Exercise inputs –
· · ·
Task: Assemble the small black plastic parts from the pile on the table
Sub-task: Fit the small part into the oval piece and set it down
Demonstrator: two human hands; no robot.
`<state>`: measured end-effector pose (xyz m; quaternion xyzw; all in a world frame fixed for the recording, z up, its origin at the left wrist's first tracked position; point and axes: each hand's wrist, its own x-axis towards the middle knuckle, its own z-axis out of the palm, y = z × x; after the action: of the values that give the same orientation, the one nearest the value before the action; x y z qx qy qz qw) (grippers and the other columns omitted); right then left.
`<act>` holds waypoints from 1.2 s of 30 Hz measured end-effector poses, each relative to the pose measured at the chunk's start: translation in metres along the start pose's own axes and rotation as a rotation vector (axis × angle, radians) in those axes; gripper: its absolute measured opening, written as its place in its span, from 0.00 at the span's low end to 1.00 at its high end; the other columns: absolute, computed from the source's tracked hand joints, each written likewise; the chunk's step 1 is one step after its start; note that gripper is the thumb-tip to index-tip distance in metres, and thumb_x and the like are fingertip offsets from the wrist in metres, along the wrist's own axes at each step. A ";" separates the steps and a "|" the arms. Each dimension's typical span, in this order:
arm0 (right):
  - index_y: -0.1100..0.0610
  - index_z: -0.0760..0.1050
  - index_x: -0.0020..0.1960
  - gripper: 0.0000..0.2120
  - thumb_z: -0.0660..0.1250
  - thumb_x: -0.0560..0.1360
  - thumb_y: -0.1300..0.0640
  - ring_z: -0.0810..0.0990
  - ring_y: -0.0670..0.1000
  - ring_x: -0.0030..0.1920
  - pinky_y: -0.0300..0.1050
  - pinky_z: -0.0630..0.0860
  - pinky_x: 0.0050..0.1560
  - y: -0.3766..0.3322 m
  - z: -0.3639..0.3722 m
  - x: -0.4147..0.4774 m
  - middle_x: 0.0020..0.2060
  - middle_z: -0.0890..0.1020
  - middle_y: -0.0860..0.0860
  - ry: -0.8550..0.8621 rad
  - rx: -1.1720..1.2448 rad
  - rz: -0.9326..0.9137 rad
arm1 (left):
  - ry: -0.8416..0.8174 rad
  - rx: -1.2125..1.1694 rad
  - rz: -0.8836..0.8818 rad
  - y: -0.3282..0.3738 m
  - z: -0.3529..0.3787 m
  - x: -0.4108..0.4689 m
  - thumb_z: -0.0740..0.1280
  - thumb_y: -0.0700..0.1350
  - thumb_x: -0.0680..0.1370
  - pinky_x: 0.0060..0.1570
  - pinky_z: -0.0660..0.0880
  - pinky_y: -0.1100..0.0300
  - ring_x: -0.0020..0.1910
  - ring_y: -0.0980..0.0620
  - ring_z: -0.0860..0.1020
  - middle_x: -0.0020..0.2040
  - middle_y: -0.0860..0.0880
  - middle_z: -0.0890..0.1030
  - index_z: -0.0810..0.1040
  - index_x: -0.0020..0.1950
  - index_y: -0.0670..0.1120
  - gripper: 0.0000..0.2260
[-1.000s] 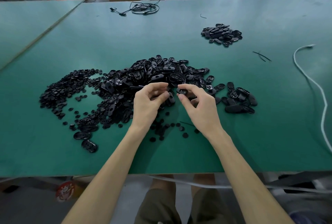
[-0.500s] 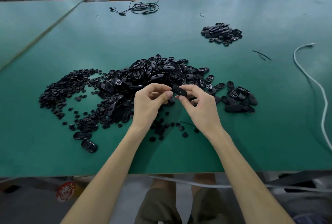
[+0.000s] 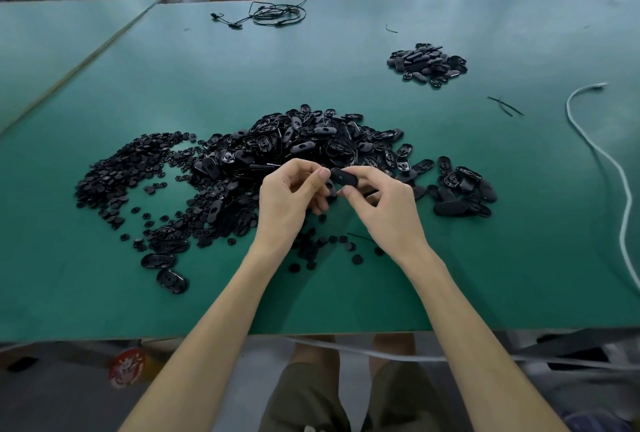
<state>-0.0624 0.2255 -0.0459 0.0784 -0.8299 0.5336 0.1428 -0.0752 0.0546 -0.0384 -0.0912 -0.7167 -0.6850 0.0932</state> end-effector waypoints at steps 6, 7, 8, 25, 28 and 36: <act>0.50 0.83 0.60 0.11 0.72 0.79 0.61 0.81 0.45 0.44 0.37 0.79 0.46 -0.001 -0.001 0.000 0.42 0.84 0.44 0.023 -0.018 -0.010 | 0.000 -0.017 -0.013 -0.002 0.000 0.001 0.72 0.38 0.81 0.43 0.83 0.55 0.42 0.44 0.86 0.44 0.44 0.87 0.84 0.52 0.41 0.02; 0.51 0.83 0.60 0.11 0.72 0.79 0.61 0.81 0.44 0.43 0.37 0.79 0.46 -0.001 -0.001 0.001 0.42 0.84 0.44 0.025 -0.020 -0.008 | -0.005 -0.009 -0.011 -0.002 0.000 0.001 0.72 0.38 0.81 0.45 0.83 0.54 0.43 0.44 0.87 0.44 0.44 0.87 0.84 0.53 0.40 0.03; 0.52 0.83 0.60 0.11 0.72 0.79 0.61 0.81 0.44 0.43 0.36 0.79 0.46 -0.001 -0.001 0.001 0.42 0.85 0.45 0.027 -0.023 -0.005 | -0.010 -0.001 -0.008 -0.002 0.000 0.001 0.72 0.37 0.81 0.46 0.83 0.53 0.43 0.43 0.87 0.45 0.44 0.87 0.84 0.54 0.40 0.03; 0.49 0.78 0.57 0.10 0.70 0.80 0.62 0.84 0.48 0.43 0.44 0.82 0.49 -0.005 -0.001 0.000 0.43 0.86 0.47 0.069 0.041 0.038 | 0.036 -0.014 -0.030 0.000 0.000 0.002 0.73 0.36 0.79 0.45 0.81 0.60 0.44 0.47 0.87 0.48 0.48 0.88 0.81 0.51 0.41 0.03; 0.49 0.78 0.55 0.08 0.70 0.81 0.61 0.84 0.47 0.44 0.41 0.81 0.49 -0.005 -0.001 0.000 0.44 0.86 0.46 0.074 0.029 0.041 | 0.059 0.064 -0.011 -0.003 -0.002 0.003 0.76 0.38 0.77 0.44 0.81 0.59 0.40 0.54 0.83 0.44 0.53 0.86 0.84 0.49 0.44 0.03; 0.51 0.83 0.52 0.06 0.73 0.79 0.61 0.79 0.39 0.46 0.29 0.74 0.44 -0.007 -0.005 0.002 0.50 0.79 0.45 0.140 -0.020 0.015 | -0.020 0.054 -0.012 -0.003 0.000 0.002 0.75 0.39 0.78 0.45 0.80 0.60 0.40 0.49 0.85 0.41 0.45 0.87 0.84 0.50 0.43 0.03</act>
<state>-0.0612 0.2270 -0.0374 0.0330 -0.8237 0.5306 0.1972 -0.0779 0.0543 -0.0411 -0.0912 -0.7364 -0.6650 0.0843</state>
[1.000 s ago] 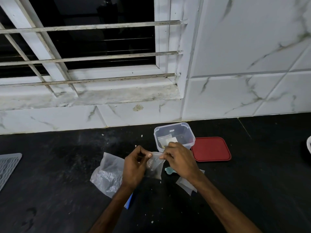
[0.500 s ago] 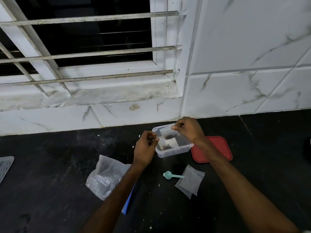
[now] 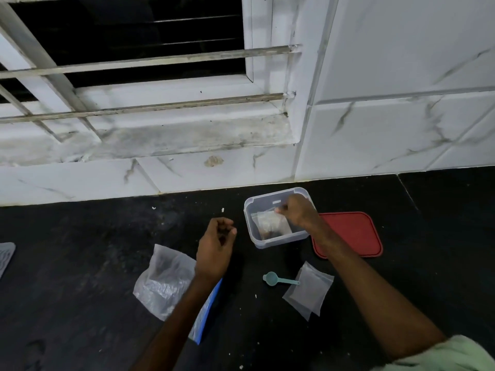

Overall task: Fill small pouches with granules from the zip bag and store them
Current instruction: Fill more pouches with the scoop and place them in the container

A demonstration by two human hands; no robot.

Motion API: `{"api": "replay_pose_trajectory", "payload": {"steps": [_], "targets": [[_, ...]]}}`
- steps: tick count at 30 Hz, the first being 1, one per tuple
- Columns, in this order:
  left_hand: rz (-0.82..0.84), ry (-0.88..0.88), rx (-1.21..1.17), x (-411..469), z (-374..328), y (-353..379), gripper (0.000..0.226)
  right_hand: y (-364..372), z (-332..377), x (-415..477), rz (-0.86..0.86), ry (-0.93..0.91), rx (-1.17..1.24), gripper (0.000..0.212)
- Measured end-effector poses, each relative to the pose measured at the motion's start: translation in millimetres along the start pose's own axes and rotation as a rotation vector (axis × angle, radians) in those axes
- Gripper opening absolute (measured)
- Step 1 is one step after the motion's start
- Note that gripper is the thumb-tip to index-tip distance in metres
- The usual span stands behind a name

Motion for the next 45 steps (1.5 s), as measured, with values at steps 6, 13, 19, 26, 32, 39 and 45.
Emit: {"api": "replay_pose_trajectory", "payload": {"steps": [6, 13, 19, 26, 32, 39, 45], "targets": [[0.009, 0.045, 0.018, -26.2, -14.5, 17.1, 0.019, -38.7, 16.4, -71.1, -0.157, -0.072, 0.666, 0.038], [0.314, 0.141, 0.242, -69.1, -33.4, 94.3, 0.012, -14.7, -78.7, -139.2, -0.064, 0.193, 0.421, 0.028], [0.384, 0.171, 0.368, -85.3, -45.1, 116.3, 0.012, 3.8, -95.5, -155.0, 0.052, 0.184, -0.022, 0.022], [0.328, 0.148, 0.315, -88.0, -56.2, 88.0, 0.004, -3.5, -72.4, -167.0, 0.017, 0.121, -0.112, 0.014], [0.356, 0.042, 0.004, -95.3, -71.1, 65.6, 0.024, -14.0, -3.0, -206.1, -0.096, -0.091, -0.071, 0.017], [0.277, -0.088, -0.032, -93.6, -60.8, 36.5, 0.026, 3.6, 31.2, -226.5, -0.106, -0.199, -0.012, 0.009], [0.385, -0.004, 0.014, -103.3, -42.5, 25.5, 0.016, 19.9, 48.0, -238.1, -0.031, -0.284, -0.012, 0.014]]}}
Point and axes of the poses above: each hand's wrist, its own x-axis towards the middle knuckle, its own y-axis out of the palm, z = x × y, the point moved 6 cm from there along x, towards the middle knuckle, and after that the axes turned 14 degrees about x, right-handed, at the moved point
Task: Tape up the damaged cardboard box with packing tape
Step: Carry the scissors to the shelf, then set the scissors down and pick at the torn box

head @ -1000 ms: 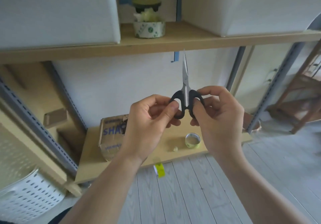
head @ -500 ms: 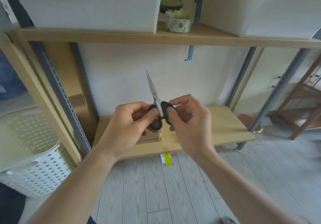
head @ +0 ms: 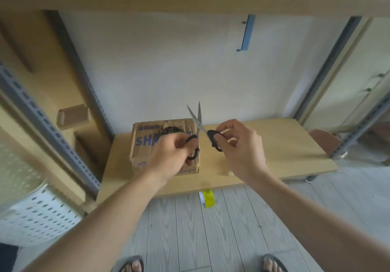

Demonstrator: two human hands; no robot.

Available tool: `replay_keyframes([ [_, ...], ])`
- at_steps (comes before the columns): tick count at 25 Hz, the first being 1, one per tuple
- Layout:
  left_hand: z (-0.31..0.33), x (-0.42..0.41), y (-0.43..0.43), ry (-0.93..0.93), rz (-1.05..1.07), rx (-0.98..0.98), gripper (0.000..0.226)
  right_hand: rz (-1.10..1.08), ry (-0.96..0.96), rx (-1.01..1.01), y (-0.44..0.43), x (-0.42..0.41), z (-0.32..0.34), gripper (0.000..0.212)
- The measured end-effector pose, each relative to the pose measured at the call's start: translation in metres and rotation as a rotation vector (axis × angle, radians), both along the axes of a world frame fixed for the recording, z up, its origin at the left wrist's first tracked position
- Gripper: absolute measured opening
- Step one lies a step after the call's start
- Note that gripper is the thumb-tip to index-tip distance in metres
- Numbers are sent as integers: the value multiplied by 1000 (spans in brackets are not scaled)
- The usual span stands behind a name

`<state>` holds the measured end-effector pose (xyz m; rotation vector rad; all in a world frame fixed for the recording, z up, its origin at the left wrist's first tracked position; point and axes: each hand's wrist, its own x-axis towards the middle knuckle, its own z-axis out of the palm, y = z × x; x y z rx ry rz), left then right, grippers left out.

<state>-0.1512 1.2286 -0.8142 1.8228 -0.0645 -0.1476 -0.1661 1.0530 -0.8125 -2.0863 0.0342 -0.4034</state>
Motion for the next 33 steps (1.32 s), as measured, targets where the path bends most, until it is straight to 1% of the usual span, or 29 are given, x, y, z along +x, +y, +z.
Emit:
replay_keyframes([
  [3, -44, 57, -57, 65, 1, 9, 15, -113, 45, -74, -34, 46, -39, 4],
  [5, -79, 86, -93, 130, 15, 20, 10, -182, 101, -106, -58, 75, -68, 5],
  [6, -99, 98, -109, 156, 31, 47, 9, -221, 143, -107, -69, 87, -86, 7],
  [8, -138, 113, -134, 191, 69, 159, 15, -267, 239, -98, -81, 107, -123, 8],
  [11, -188, 126, -153, 253, 146, 268, 20, -217, 338, -166, -92, 128, -173, 11],
  [13, -209, 132, -155, 285, 226, 273, 31, -185, 376, -251, -100, 139, -189, 18],
  [15, -222, 139, -155, 274, 218, 351, 34, -176, 413, -317, -106, 147, -201, 24],
  [18, -231, 144, -157, 216, 192, 490, 31, -186, 468, -357, -111, 149, -215, 27],
  [19, -234, 143, -157, 227, 201, 515, 28, -194, 476, -352, -114, 148, -217, 31],
  [20, -239, 145, -155, 247, 203, 499, 25, -200, 478, -341, -118, 147, -219, 37],
  [21, -240, 144, -153, 258, 171, 502, 29, -201, 475, -326, -123, 146, -222, 41],
  [22, -242, 143, -150, 263, 142, 533, 38, -204, 470, -316, -129, 145, -222, 43],
  [24, -238, 141, -146, 255, 112, 524, 49, -223, 454, -308, -140, 142, -222, 39],
  [26, -232, 138, -143, 235, 93, 488, 53, -233, 427, -301, -146, 135, -222, 34],
  [29, -215, 133, -137, 149, 23, 471, 45, -186, 375, -305, -144, 126, -219, 29],
  [31, -195, 133, -128, 29, -35, 442, 34, -138, 325, -322, -136, 124, -211, 23],
  [33, -168, 131, -114, -98, -133, 385, 25, -99, 256, -297, -119, 126, -199, 19],
])
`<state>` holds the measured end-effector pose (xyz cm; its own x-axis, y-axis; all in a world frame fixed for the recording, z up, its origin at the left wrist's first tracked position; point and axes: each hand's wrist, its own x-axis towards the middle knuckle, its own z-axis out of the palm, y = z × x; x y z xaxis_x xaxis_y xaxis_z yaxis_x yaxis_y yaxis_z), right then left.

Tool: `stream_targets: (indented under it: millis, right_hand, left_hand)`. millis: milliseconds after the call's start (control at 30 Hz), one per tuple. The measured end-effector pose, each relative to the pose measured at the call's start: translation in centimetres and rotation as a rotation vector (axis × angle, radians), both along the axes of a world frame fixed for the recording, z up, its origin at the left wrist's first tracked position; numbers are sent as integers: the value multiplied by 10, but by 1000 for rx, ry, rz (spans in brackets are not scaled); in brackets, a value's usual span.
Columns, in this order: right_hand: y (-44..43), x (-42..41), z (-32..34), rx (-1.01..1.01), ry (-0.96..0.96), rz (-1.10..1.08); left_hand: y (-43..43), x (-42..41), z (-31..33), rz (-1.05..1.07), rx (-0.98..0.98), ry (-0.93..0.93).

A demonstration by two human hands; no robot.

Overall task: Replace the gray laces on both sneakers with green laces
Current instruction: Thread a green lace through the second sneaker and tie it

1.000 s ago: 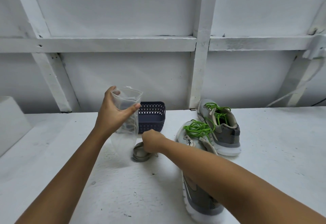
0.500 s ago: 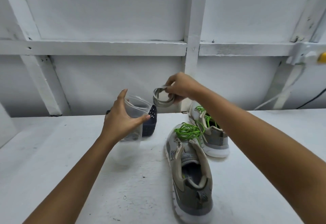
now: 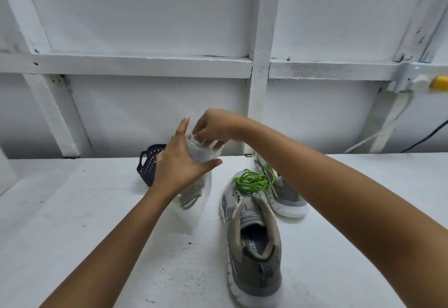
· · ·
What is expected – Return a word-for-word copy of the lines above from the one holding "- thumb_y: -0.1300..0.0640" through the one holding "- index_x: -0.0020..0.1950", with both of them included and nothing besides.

Output of the exercise –
  - thumb_y: -0.1300..0.0640
  - ring_z: -0.0810..0.0990
  - ring_y: -0.0670..0.1000
  - ring_x: -0.0030..0.1920
  - pinky_y: -0.0300..0.1050
  - pinky_z: -0.0630..0.0860
  - pinky_x: 0.0050..0.1560
  - y: -0.3766..0.3322 m
  - z: -0.3639..0.3722 m
  - x: -0.4147..0.4774 m
  - middle_x: 0.0020..0.2060
  - middle_z: -0.0890..0.1020
  - middle_y: -0.0860..0.0860
  - ry: -0.8550..0.8621 rad
  - rx: -1.1720..1.2448 rad
  - rz: -0.9326..0.9137 rad
arm1 (left):
  - ry: -0.8416..0.8174 rad
  - rx: -1.2125..1.1694 rad
  - rz: -0.8836..0.8818 rad
  - y: -0.3282..0.3738 m
  - z: -0.3529..0.3787 m
  - x: -0.4108..0.4689 m
  - thumb_z: -0.0740..0.1280
  - thumb_y: -0.0700..0.1350
  - thumb_x: -0.0680..0.1370
  - pinky_x: 0.0060..0.1570
  - pinky_z: -0.0660..0.0880
  - pinky_y: -0.1100..0.0300
  - ring_x: -0.0020..0.1910
  - ring_y: -0.0980..0.0620
  - ring_z: -0.0860..0.1020
  - middle_x: -0.0020..0.2040
  - middle_y: -0.0860..0.0880
  - middle_z: -0.0890..0.1030
  - index_z: -0.0810..0.1040
  - index_x: -0.0020..0.1950

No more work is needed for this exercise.